The REIT reported that its property income was down by 6.3% year-on-year, which resulted in a 5.4% decline in net property income. The REIT’s income available for distribution fell too, by 3.6% to S$52.5 million. Consequently, Keppel REIT’s distribution per unit (DPU) declined by 5.9% from 1.70 cents a year ago to 1.60 cents.

Although the Keppel REIT’s financial numbers had mostly fallen across the board, the REIT’s operational numbers had showed some improvement.
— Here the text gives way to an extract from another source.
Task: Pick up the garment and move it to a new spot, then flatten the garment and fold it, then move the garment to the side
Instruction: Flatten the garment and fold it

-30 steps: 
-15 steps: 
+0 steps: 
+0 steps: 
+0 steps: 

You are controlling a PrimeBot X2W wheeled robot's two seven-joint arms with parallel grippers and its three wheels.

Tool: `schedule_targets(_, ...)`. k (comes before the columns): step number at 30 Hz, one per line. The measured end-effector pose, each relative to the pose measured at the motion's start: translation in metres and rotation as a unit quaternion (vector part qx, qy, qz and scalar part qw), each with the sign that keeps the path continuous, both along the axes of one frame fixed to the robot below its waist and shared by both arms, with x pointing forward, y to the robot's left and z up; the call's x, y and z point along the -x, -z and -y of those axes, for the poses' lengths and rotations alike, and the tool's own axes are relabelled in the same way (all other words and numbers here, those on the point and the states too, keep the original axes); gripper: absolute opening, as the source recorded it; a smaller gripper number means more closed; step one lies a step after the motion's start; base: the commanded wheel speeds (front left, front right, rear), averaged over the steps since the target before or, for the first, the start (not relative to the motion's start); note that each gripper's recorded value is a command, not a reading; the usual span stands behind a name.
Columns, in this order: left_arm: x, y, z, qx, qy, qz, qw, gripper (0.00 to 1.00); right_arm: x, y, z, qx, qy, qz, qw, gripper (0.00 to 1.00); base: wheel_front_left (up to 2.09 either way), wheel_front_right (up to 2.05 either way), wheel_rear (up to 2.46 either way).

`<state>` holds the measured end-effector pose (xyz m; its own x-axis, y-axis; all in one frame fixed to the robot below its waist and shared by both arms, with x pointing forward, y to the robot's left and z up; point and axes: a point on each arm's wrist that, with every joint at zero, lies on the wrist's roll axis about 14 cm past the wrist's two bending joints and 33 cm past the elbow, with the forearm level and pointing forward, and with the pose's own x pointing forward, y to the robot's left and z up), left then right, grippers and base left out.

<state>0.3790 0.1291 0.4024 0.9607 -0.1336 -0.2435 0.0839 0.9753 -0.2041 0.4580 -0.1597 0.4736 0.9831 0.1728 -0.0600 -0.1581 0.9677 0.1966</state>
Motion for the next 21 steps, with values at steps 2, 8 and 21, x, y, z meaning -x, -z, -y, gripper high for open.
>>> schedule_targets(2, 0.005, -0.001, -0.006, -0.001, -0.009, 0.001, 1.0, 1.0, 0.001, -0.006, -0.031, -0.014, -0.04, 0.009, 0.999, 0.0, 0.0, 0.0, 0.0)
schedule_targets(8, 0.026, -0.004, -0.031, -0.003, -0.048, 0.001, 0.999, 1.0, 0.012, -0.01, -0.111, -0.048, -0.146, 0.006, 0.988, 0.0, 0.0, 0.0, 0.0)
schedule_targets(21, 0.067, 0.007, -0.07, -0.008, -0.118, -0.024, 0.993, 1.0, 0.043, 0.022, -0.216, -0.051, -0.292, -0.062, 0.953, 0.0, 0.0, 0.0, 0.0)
For instance, its portfolio occupancy level at the end of the third quarter of 2016 was 99.5%, up from the 98.5% seen a year ago.

3. Lastly, we have Mapletree Greater China Commercial Trust (SGX: RW0U).

The REIT has three properties in China and Hong Kong and they are namely, Festival Walk (in Hong Kong), Gateway Plaza (in Beijing), and Sandhill Plaza (in Shanghai).

Mapletree Greater China Commercial Trust ended its reporting quarter with an overall portfolio occupancy of 95.7%, down from the 98.4% seen the year before.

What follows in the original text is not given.